*Task to complete*: Reproduce the data exactly and drop any pictures it holds.

### Input data ###

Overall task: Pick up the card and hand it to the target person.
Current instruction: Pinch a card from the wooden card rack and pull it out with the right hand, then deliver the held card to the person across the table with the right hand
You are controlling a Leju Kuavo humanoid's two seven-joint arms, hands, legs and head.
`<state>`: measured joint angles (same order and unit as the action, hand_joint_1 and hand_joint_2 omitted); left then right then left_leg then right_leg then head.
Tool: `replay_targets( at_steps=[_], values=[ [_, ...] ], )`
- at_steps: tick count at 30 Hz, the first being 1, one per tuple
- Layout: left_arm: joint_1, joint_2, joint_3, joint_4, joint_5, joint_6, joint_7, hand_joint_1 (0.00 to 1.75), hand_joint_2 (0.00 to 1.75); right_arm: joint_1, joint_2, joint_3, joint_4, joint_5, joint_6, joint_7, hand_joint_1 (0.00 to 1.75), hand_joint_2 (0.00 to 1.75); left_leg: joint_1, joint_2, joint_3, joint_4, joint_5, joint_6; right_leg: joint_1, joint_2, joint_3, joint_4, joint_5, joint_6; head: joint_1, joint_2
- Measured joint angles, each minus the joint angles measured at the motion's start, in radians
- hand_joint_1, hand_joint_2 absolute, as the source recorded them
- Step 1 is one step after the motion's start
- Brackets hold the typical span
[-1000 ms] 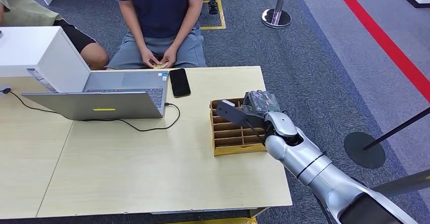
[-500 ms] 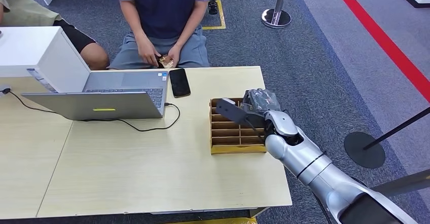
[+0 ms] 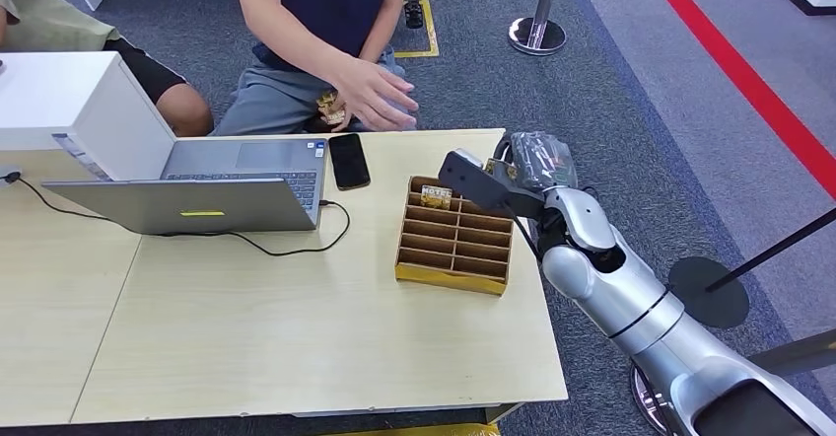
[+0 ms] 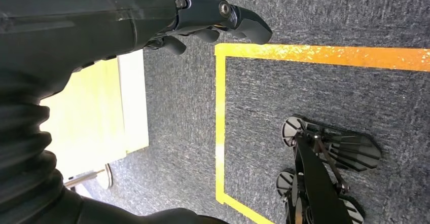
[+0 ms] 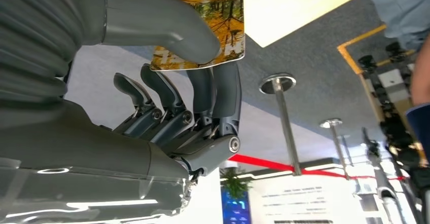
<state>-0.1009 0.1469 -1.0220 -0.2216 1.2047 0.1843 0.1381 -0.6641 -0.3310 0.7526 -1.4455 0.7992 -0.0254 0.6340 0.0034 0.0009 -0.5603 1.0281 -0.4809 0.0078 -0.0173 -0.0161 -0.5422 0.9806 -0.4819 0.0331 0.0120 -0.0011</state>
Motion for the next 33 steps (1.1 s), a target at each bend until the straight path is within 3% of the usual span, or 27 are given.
replay_targets(
  at_steps=[22, 33],
  values=[
    [0.0, 0.0, 0.0, 0.0, 0.003, 0.0, 0.004, 0.0, 1.75, -0.035, -0.037, -0.025, -0.136, -0.023, 0.004, 0.004, 1.57, 1.75, 0.0, 0.0, 0.0, 0.0, 0.0, 0.0, 0.0, 0.001, 0.0, 0.0, 0.0, 0.0, 0.0, 0.0],
    [-0.003, 0.0, 0.0, 0.0, -0.003, 0.0, 0.012, 0.0, 1.75, -0.06, 0.044, 0.006, -0.065, -0.101, -0.072, -0.099, 1.57, 1.75, 0.0, 0.0, -0.001, 0.0, 0.0, 0.0, 0.0, 0.0, 0.0, 0.0, 0.0, 0.0, 0.0, 0.0]
  ],
)
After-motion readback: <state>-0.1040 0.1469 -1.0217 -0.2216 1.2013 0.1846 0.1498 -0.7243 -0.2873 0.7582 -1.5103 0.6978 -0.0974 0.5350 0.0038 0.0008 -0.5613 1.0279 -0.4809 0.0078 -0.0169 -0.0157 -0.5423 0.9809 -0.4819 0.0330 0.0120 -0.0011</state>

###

*Response below*:
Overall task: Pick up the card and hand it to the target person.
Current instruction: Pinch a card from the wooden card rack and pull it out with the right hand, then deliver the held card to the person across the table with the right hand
You are controlling a Leju Kuavo humanoid's two seven-joint arms, hands, legs and head.
`<state>`: measured joint angles (same order and unit as the action, hand_joint_1 and hand_joint_2 omitted); left then right then left_leg then right_leg then head.
Tool: `replay_targets( at_steps=[_], values=[ [_, ...] ], )`
- at_steps: tick count at 30 Hz, the first being 1, one per tuple
- Layout: left_arm: joint_1, joint_2, joint_3, joint_4, joint_5, joint_6, joint_7, hand_joint_1 (0.00 to 1.75), hand_joint_2 (0.00 to 1.75); right_arm: joint_1, joint_2, joint_3, joint_4, joint_5, joint_6, joint_7, hand_joint_1 (0.00 to 1.75), hand_joint_2 (0.00 to 1.75); left_leg: joint_1, joint_2, joint_3, joint_4, joint_5, joint_6; right_leg: joint_1, joint_2, joint_3, joint_4, joint_5, joint_6; head: joint_1, joint_2
- Measured joint angles, each minus the joint angles measured at the motion's start, in radians
- hand_joint_1, hand_joint_2 absolute, as the source recorded them
- Step 1 is one step after the motion's start
- Brackets hold the typical span
[-1000 ms] 
[-500 ms] 
[+0 ms] 
[+0 ms] 
[+0 ms] 
<state>-0.1009 0.1469 -1.0220 -0.2216 1.2047 0.1843 0.1381 -0.6641 -0.3310 0.7526 -1.4455 0.7992 -0.0254 0.6340 0.0034 0.0009 -0.5603 1.0281 -0.4809 0.0078 -0.0173 -0.0161 -0.5422 0.9806 -0.4819 0.0331 0.0120 -0.0011</state>
Motion for the next 33 steps (1.1 s), a target at each bend until the straight path is within 3% of the usual span, or 27 are given.
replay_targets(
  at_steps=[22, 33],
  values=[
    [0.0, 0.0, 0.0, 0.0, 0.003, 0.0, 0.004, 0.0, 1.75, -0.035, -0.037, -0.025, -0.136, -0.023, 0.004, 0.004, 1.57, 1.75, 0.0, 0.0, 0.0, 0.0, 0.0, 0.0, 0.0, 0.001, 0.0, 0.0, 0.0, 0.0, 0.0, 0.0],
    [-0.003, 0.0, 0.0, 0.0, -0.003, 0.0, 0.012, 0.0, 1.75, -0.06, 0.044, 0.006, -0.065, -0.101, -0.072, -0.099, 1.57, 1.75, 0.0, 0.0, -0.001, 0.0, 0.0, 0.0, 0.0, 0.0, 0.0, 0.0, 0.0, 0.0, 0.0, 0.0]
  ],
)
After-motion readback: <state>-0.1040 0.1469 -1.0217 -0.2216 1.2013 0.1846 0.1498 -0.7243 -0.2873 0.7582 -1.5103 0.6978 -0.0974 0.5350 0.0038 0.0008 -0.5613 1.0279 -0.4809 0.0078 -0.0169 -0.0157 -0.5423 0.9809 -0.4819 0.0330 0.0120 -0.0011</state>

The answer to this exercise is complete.